:: Problem statement ::
Show every line of the data that contains the string "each".

○ ○ ○

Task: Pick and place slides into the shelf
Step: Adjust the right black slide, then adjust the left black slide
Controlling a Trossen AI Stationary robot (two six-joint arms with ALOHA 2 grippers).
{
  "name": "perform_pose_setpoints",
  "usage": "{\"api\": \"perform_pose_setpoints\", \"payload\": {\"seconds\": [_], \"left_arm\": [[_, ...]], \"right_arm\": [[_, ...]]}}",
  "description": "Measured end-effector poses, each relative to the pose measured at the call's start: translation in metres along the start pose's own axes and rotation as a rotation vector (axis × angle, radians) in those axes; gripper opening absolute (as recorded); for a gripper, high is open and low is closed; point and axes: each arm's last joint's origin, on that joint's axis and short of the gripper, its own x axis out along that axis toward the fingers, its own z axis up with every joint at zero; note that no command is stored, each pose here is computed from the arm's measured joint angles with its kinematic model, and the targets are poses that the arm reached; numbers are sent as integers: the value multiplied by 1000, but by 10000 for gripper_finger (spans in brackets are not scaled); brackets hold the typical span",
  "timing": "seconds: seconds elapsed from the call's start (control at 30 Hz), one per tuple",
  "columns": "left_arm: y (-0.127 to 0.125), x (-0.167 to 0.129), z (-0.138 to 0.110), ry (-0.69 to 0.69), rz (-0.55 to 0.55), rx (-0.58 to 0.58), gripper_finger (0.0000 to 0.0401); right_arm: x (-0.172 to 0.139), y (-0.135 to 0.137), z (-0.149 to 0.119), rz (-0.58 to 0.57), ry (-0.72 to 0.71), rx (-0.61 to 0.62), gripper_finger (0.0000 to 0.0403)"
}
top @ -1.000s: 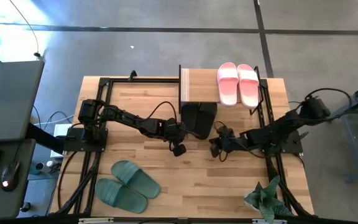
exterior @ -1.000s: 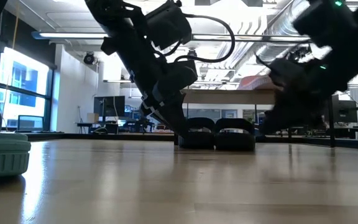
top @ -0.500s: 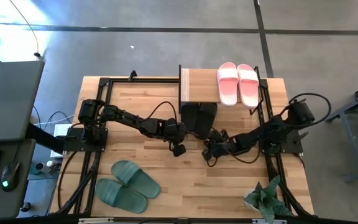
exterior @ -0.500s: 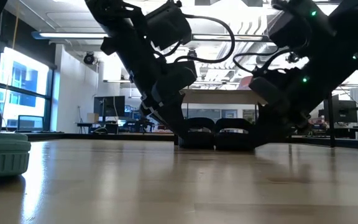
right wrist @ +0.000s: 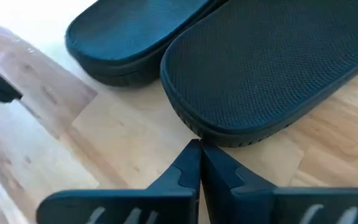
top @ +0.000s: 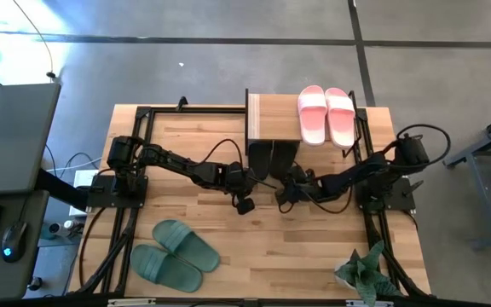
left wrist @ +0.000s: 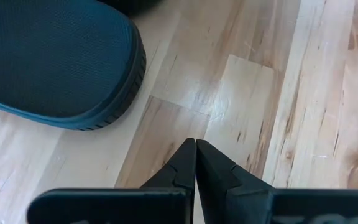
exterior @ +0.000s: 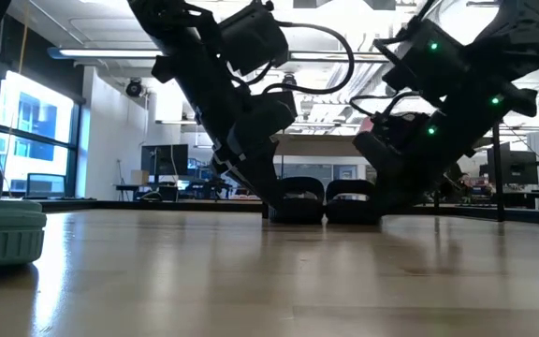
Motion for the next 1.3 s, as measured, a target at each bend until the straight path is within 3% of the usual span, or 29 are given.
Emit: {"api": "perform_pose_setpoints", "payload": {"seconds": [0.43,0.57,0.67,0.83,1.07,1.3], "left_arm": [[2,0,1,-19,54,-15,1],[-1,0,0,4,-28,60,1],[-3,0,1,11,-103,113,0],[4,5,3,-3,-96,104,0],[15,20,7,-6,-75,68,0],[16,35,16,-9,-20,73,0]], "right_arm": [[11,-12,14,-43,3,32,0],[11,-12,16,-31,6,12,0],[3,-6,17,30,16,-14,0],[-28,-3,19,30,-10,-37,0],[-56,-27,18,-135,27,-32,0],[-35,-48,4,-67,31,113,0]]}}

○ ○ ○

:: Written response ::
  "description": "Measured end-effector poses, each relative to the pose measured at the call's start: translation in metres along the start pose's own axes and rotation as a rotation vector (axis × angle, radians) in those axes; gripper opening absolute (as recorded); for a gripper, high is open and low is closed; point and axes: each arm's last joint's origin, on that joint's axis and short of the gripper, its own x axis out along that axis toward the fingers, its own z axis up with every joint at zero; note that no command is stored, each pose here is computed from the arm's measured joint angles with its kinematic model, and the targets are poses that the arm reached; numbers are sent as integers: the value multiplied by 1000, but by 10000 for gripper_finger (spans in brackets are not scaled); brackets hold the typical span",
Motion for the next 1.3 s, as measured, a target at each bend until the straight path is within 3% of the usual span, or 29 are given.

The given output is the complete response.